Segment Start: Data provided
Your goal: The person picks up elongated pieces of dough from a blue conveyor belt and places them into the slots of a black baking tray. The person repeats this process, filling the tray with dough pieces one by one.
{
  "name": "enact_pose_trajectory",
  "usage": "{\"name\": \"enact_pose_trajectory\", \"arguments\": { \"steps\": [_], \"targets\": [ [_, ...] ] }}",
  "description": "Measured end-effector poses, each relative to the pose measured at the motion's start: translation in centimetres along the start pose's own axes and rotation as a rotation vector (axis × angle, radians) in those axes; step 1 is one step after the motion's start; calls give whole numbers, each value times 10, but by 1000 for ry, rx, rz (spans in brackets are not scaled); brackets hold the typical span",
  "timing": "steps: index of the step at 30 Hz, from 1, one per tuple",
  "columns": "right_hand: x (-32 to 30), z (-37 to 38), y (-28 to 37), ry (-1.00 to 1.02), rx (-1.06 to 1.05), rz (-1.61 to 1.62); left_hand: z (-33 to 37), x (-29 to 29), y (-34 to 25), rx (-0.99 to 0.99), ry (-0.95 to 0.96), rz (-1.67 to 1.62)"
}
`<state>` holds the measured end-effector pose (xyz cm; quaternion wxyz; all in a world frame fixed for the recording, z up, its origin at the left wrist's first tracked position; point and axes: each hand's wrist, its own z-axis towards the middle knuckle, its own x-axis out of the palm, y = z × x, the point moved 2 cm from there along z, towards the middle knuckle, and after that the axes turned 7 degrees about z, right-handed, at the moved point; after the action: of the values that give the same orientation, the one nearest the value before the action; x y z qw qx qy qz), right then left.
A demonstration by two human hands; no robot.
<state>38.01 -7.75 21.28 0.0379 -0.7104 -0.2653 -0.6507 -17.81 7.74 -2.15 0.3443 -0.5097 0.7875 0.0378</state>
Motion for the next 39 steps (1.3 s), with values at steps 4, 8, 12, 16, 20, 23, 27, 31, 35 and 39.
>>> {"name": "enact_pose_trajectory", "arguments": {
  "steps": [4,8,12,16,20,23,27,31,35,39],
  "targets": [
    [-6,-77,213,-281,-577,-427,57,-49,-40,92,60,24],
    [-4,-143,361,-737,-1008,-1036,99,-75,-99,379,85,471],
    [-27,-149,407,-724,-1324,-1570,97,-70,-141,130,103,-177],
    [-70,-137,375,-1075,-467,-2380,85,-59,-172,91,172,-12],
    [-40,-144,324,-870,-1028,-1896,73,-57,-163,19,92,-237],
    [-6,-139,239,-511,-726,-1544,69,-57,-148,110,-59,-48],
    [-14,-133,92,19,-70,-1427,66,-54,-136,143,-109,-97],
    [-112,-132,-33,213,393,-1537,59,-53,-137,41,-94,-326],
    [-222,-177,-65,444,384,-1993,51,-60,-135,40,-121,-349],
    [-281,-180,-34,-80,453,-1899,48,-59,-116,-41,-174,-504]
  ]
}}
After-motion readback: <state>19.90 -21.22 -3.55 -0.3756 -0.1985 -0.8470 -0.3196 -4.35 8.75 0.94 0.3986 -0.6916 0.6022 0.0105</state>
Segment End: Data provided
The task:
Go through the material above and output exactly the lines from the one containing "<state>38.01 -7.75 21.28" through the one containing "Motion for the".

Solved exercise:
<state>38.01 -7.75 21.28 0.0379 -0.7104 -0.2653 -0.6507 -17.81 7.74 -2.15 0.3443 -0.5097 0.7875 0.0378</state>
Motion for the next 39 steps (1.3 s), with values at steps 4, 8, 12, 16, 20, 23, 27, 31, 35 and 39.

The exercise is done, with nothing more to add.